With nothing left out, repeat every entry exactly.

:: Raw data

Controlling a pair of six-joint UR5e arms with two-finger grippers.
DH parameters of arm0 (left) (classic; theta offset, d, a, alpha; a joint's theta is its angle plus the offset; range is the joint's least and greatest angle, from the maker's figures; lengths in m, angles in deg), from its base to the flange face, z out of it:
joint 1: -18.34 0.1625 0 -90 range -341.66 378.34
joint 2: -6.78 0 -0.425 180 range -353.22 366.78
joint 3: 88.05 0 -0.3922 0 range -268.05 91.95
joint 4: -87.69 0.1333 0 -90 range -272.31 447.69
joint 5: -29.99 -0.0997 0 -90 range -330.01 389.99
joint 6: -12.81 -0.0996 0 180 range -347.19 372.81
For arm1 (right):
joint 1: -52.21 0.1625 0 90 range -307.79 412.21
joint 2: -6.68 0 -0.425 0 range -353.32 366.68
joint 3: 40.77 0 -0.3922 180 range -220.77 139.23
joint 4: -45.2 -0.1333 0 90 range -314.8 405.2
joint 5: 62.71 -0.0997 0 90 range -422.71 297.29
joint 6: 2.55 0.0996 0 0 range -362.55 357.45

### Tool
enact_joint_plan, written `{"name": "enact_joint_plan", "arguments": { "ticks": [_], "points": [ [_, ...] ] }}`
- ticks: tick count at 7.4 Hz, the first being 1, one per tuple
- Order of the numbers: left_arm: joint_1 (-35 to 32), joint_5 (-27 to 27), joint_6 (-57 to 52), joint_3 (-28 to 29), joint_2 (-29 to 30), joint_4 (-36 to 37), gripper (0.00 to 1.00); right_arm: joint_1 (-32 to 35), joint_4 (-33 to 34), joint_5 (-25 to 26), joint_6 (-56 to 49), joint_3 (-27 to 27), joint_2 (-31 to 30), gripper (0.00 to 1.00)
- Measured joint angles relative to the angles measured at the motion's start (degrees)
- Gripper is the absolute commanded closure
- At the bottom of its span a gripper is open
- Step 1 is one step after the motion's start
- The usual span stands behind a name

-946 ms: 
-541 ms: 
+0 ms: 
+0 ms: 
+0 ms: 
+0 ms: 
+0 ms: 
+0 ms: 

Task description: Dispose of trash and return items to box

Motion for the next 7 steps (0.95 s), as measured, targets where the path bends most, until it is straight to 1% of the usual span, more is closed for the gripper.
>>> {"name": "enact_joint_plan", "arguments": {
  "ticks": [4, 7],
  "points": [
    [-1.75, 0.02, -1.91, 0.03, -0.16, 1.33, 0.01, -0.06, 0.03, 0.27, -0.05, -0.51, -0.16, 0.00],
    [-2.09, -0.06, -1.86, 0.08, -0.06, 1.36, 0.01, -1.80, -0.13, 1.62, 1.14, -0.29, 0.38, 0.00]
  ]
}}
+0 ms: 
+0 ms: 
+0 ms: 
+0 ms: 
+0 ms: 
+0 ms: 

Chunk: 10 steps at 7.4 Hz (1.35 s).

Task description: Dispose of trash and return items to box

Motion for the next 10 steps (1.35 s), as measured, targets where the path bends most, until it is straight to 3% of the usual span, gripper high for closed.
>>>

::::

### Response area
Controlling a pair of six-joint UR5e arms with two-finger grippers.
DH parameters of arm0 (left) (classic; theta offset, d, a, alpha; a joint's theta is its angle plus the offset; range is the joint's least and greatest angle, from the maker's figures; lengths in m, angles in deg), from its base to the flange face, z out of it:
joint 1: -18.34 0.1625 0 -90 range -341.66 378.34
joint 2: -6.78 0 -0.425 180 range -353.22 366.78
joint 3: 88.05 0 -0.3922 0 range -268.05 91.95
joint 4: -87.69 0.1333 0 -90 range -272.31 447.69
joint 5: -29.99 -0.0997 0 -90 range -330.01 389.99
joint 6: -12.81 -0.0996 0 180 range -347.19 372.81
For arm1 (right):
joint 1: -52.21 0.1625 0 90 range -307.79 412.21
joint 2: -6.68 0 -0.425 0 range -353.32 366.68
joint 3: 40.77 0 -0.3922 180 range -220.77 139.23
joint 4: -45.2 -0.1333 0 90 range -314.8 405.2
joint 5: 62.71 -0.0997 0 90 range -422.71 297.29
joint 6: 2.55 0.0996 0 0 range -362.55 357.45

### Tool
enact_joint_plan, written `{"name": "enact_joint_plan", "arguments": { "ticks": [_], "points": [ [_, ...] ] }}`
- ticks: tick count at 7.4 Hz, the first being 1, one per tuple
- Order of the numbers: left_arm: joint_1 (-35 to 32), joint_5 (-27 to 27), joint_6 (-57 to 52), joint_3 (-28 to 29), joint_2 (-29 to 30), joint_4 (-36 to 37), gripper (0.00 to 1.00); right_arm: joint_1 (-32 to 35), joint_4 (-33 to 34), joint_5 (-25 to 26), joint_6 (-56 to 49), joint_3 (-27 to 27), joint_2 (-31 to 30), gripper (0.00 to 1.00)
- Measured joint angles relative to the angles measured at the motion's start (degrees)
- Gripper is the absolute commanded closure
- At the bottom of its span a gripper is open
- Step 1 is one step after the motion's start
- The usual span stands behind a name

-946 ms: 
-541 ms: 
+0 ms: 
+0 ms: 
+0 ms: 
+0 ms: 
+0 ms: 
+0 ms: 

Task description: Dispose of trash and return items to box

Motion for the next 7 steps (0.95 s), as measured, targets where the path bends most, until it is straight to 1% of the usual span, more is closed for the gripper.
>>> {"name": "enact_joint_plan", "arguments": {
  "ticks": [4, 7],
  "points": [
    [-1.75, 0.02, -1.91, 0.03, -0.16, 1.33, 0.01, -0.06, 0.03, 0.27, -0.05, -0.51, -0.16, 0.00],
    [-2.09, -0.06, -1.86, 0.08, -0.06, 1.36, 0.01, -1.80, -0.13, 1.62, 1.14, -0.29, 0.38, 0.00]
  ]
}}
+0 ms: 
+0 ms: 
+0 ms: 
+0 ms: 
+0 ms: 
+0 ms: 

Chunk: 10 steps at 7.4 Hz (1.35 s).

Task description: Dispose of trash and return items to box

Motion for the next 10 steps (1.35 s), as measured, targets where the path bends most, until it is straight to 3% of the usual span, gripper high for closed.
>>>

This answer has been written out in full.